■ **PROBLEM REQUIREMENTS**
Restate verbatim the span of lines below between the line with "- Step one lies" and the line with "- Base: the", including those two lines, and only that span.

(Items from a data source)
↓↓↓
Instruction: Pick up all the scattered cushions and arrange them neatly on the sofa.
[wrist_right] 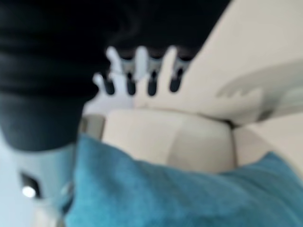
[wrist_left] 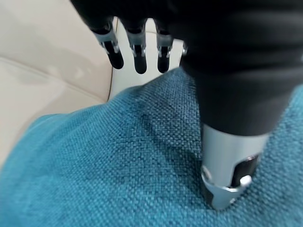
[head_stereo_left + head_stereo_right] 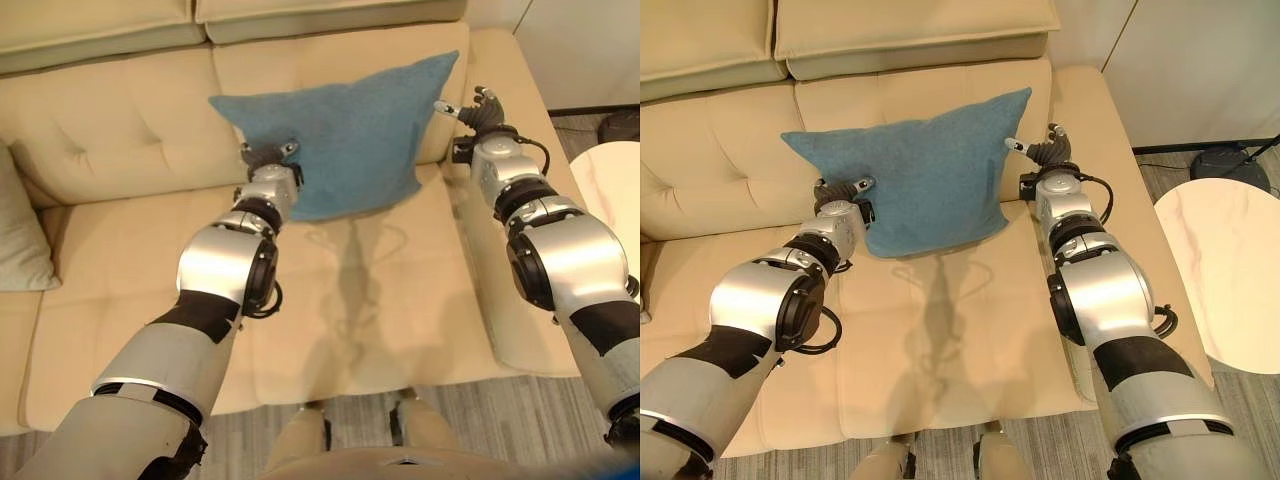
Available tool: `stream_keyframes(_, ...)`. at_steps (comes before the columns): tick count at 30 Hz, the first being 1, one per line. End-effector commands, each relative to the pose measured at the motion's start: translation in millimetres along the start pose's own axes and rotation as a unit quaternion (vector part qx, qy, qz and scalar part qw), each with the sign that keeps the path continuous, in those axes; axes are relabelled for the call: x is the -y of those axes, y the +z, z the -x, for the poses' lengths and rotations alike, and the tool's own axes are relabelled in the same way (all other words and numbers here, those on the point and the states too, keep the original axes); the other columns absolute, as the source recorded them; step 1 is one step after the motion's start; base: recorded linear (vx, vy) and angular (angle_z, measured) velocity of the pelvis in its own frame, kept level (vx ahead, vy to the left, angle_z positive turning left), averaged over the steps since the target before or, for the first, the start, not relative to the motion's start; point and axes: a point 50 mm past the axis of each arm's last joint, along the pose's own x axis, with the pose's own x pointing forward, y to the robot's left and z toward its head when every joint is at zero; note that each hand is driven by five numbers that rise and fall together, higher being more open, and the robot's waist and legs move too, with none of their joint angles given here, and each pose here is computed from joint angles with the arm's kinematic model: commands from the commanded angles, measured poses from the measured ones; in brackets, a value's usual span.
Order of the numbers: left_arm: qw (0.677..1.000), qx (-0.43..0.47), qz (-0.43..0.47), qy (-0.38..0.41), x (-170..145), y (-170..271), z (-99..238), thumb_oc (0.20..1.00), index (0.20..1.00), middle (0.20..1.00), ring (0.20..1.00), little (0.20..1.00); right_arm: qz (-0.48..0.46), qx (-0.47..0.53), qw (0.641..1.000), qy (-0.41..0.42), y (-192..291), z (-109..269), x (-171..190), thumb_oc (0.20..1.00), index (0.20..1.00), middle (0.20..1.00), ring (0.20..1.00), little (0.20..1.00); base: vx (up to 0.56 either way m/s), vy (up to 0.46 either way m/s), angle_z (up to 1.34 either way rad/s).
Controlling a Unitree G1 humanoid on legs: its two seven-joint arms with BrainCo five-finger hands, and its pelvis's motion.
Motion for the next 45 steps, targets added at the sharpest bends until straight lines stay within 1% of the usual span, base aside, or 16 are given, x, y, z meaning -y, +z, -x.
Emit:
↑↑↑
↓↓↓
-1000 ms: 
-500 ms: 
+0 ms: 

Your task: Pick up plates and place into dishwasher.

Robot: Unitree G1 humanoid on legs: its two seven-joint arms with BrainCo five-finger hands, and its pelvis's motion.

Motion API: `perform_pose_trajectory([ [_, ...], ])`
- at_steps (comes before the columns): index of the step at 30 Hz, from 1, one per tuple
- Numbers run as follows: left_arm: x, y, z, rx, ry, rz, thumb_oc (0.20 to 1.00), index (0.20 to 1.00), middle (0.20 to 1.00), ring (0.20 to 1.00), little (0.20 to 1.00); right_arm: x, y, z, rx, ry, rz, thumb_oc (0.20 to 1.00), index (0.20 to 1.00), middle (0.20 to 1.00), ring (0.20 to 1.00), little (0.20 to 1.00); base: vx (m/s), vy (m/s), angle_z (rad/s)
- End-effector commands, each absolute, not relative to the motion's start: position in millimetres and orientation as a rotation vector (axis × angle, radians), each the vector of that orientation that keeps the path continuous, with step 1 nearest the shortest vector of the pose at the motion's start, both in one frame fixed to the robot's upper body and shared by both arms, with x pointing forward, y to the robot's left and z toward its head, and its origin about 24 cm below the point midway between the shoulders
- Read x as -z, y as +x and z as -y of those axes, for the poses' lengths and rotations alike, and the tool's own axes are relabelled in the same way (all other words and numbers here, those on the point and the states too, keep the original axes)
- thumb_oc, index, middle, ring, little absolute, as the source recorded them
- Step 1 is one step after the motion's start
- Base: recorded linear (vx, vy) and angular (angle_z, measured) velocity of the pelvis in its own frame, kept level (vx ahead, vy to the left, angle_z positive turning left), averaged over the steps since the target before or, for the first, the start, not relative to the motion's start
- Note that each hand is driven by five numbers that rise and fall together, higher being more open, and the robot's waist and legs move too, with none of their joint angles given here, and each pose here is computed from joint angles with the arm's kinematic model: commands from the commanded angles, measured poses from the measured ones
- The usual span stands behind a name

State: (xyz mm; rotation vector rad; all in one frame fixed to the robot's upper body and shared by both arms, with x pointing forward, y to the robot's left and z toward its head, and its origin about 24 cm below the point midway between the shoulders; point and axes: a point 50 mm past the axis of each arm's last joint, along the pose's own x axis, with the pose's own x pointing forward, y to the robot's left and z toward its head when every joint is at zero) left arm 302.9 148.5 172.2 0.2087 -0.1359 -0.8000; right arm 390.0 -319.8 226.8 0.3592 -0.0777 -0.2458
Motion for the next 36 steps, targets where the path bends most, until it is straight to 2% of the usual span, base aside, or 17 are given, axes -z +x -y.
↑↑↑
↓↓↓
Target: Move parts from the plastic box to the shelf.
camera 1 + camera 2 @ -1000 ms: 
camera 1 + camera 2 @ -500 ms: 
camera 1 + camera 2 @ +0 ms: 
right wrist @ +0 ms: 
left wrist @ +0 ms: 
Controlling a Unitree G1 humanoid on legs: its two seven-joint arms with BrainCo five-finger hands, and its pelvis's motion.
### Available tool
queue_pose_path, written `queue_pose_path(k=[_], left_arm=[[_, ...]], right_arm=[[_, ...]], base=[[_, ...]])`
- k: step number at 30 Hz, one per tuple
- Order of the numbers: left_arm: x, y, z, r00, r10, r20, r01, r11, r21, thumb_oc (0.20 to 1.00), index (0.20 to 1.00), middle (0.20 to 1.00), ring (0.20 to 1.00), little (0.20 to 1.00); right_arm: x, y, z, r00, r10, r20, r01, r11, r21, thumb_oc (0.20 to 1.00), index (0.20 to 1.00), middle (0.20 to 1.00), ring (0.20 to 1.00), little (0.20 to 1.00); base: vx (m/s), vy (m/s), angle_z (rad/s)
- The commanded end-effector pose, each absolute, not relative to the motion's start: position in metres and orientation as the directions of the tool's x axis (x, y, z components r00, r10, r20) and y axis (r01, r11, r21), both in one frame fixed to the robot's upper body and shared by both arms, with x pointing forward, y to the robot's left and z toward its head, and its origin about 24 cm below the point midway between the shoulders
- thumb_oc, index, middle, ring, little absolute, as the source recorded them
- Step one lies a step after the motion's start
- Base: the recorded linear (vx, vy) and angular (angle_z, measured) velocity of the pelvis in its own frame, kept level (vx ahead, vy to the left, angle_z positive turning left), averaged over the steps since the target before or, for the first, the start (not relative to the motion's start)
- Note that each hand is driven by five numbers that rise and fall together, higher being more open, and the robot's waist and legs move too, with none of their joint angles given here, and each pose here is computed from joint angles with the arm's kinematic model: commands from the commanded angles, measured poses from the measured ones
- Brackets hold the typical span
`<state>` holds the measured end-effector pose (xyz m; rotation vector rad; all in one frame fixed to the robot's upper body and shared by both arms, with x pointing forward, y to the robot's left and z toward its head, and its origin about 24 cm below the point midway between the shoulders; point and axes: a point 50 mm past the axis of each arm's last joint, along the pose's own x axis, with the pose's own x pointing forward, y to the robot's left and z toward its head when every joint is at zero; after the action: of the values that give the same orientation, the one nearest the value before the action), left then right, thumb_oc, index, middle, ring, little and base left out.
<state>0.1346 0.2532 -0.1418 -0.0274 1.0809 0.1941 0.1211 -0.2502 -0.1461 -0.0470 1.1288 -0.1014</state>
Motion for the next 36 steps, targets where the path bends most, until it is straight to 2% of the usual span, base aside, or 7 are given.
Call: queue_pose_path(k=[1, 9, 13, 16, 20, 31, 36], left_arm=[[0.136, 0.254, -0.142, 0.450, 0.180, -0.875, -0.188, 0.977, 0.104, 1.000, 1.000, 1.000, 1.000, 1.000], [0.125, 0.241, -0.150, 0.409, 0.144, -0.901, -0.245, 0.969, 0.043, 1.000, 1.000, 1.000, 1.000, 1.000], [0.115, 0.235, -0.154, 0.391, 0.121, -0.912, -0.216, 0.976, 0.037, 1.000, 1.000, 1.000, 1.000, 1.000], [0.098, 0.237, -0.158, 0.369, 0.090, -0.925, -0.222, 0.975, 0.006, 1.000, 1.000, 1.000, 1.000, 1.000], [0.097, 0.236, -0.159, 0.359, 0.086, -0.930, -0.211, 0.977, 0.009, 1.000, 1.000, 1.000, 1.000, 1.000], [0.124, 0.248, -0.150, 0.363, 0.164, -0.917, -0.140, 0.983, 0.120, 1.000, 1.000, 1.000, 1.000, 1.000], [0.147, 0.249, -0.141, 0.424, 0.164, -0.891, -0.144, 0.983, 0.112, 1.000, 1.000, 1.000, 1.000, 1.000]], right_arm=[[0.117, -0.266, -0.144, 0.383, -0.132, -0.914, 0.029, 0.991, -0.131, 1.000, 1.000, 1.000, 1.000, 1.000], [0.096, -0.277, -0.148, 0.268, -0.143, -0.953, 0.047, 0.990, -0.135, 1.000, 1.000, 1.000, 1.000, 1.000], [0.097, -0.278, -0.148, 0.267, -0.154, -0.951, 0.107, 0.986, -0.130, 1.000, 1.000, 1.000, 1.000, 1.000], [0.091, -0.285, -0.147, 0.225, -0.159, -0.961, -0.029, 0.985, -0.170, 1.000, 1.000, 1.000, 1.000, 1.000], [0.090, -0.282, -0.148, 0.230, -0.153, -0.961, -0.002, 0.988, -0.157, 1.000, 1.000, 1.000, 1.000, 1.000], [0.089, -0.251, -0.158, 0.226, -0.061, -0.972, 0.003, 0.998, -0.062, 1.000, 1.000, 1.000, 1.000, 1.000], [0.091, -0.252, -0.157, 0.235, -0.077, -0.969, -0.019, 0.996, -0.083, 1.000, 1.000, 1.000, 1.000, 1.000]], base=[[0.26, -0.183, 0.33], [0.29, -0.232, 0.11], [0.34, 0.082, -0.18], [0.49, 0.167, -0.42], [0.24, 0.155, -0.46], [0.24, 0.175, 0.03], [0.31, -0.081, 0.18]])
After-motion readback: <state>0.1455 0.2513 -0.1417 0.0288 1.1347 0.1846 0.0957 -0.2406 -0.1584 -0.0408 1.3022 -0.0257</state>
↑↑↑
■ **EXPECTED ANSWER**
- Step one lies a step after the motion's start
- Base: the recorded linear (vx, vy) and angular (angle_z, measured) velocity of the pelvis in its own frame, kept level (vx ahead, vy to the left, angle_z positive turning left), averaged over the steps since the target before or, for the first, the start (not relative to the motion's start)

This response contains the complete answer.